SNOHOMISH — In the fall of 2010, Ike Ditzenberger scored a touchdown for Snohomish in the late seconds of a high school football game against Lake Stevens. A video of that moment — a boy with Down Syndrome running for the end zone and then grinning in gleeful triumph — captured the very best of youthful exuberance, sportsmanship and, above all, the soaring potential of the human spirit.
Now, nearly five years later, some things have changed. Today he is Isaac Ditzenberger, a name change by his own choice. Also, he completed his years at the high school last spring, and then followed up with some specialized classes at Everett Community College.
But the biggest change of all is just a few days away. Because at the end of this month Ditzenberger, now 22, will move across the country to begin preparing for the fall semester at the University of North Carolina at Greensboro.
In a lifetime of challenging obstacles, Ditzenberger is about to take on his most ambitious goal to date. “I’m going to be a college man,” he said proudly.
It is no overstatement to say that one touchdown significantly changed Ditzenberger’s life. Before that 2010 game against Lake Stevens, he was timid, reticent and often unsure of his place. “When he first started (with) the football team, he’d kind of slump onto the bus and he wouldn’t look anybody in the eye and then he’d sit by himself,” said his mother, Kay Ditzenberger.
But because of a special coach at Snohomish, Mark Perry, some special Panther teammates and some equally special kids on the Lake Stevens team, Isaac Ditzenberger today is a young man who is not afraid to dream.

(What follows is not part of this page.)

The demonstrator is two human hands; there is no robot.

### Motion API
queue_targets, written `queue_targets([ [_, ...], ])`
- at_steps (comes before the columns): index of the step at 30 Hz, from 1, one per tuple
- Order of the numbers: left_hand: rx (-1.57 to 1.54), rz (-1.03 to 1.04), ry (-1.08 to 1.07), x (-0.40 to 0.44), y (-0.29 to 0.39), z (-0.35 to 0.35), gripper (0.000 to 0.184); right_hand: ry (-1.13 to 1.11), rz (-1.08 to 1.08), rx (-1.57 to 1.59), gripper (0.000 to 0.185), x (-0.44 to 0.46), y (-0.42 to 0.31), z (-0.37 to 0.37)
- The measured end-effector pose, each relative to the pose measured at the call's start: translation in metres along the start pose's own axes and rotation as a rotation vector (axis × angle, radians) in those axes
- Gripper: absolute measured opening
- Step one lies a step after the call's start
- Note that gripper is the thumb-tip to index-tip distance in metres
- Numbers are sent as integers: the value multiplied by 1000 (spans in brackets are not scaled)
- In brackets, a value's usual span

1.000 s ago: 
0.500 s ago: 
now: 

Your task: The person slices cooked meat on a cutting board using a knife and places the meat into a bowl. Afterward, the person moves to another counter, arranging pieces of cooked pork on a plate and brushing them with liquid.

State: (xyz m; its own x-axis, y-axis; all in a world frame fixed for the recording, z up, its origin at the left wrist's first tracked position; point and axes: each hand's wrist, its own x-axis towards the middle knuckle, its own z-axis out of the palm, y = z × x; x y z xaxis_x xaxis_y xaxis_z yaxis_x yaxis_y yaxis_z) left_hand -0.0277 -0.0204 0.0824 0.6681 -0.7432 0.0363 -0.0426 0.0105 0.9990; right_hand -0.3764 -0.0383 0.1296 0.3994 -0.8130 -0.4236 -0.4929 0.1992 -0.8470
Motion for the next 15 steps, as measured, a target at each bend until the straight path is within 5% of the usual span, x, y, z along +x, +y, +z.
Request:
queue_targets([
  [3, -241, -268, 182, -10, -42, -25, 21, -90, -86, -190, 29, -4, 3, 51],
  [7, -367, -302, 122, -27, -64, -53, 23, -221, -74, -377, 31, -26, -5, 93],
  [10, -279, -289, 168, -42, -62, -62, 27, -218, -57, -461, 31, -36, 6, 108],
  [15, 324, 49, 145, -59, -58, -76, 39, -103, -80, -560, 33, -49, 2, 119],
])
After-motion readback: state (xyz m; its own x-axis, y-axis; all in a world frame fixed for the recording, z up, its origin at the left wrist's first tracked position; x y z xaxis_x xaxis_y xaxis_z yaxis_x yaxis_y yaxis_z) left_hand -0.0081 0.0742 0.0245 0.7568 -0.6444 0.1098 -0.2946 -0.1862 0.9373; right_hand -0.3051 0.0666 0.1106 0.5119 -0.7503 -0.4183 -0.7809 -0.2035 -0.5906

“He’s become a different person,” Kay Ditzenberger said. Because of the touchdown and the resulting national celebrity from the video, “his image of himself was changed.”
And with his new identity came new possibilities. Shortly after the touchdown, Isaac approached Kay and her husband, Steve, “and he said to us, ‘Ike wants to go to college.’”
At that moment there were perhaps good reasons to say no. But already Kay and Steve Ditzenberger had begun asking a different question about their son. Instead of “Why?” the new question was “Why not?”
So they started the search for a college with programs and services for students with special needs. And after a series of frustrations and disappointments — at the outset “we were turned down one right after another,” Kay Ditzenberger said — they discovered a remarkable program at North Carolina Greensboro. The school admits up to 80 special-needs students and gives them access to every class on campus, either for credit or audit, along with extensive academic and personal support.
After arriving on campus, Isaac will first learn to become more independent because, very importantly, the school does not permit pampering. “The whole idea behind their program,” Kay Ditzenberger explained, “is special nothing. They teach and live full inclusion.”
He will have an assistant to help him each day, but otherwise “he will be viewed by (the school) as an autonomous, independent and capable man,” she said. “And the performance and behavioral expectations will be very high.”
Steve Ditzenberger will accompany his son in Greensboro, but that is mostly because Isaac has Type 1 diabetes, which needs to be monitored daily.
It will be “a pretty decent challenge for him,” Steve Ditzenberger said. “But we’re trying to offer Isaac what we offered (two older sons) and what other parents offer their kids. Because when those kids want to go off to college, you do everything you can to make that happen.
“We’re just going to try it, just like we’ve tried lots of things (for Isaac) from piano, football, wrestling and school plays,” he added. “We just have to try it to see if it works. Because every time we’ve done that in the past, I’d say that it’s been successful.”
This is, Kay Ditzenberger admits, a huge undertaking for the family. For starters, Isaac and Steve will be living apart from Kay and the other two sons for much of the next several years. Likewise, there will be obvious financial challenges.
“But regardless of the cost,” she said, “this is the right thing to do. He wants to be part of the rest of the world. And he wants what everybody else wants. He wants college, a job and a girlfriend … so now how can we help him get there?”
“We’re going into this with some fear and trepidation,” she acknowledged. “I don’t have all the answers. I only know we have to do this because there’s no alternative. And it’s OK with us if we look stupid in the eyes of people who say that what he wants isn’t realistic because he’s already done more than we ever thought he could.”
Her son “has inestimable worth,” she said, “and the experience of watching him blossom into a fully capable man far exceeds anything else we’ve ever done in our lives.”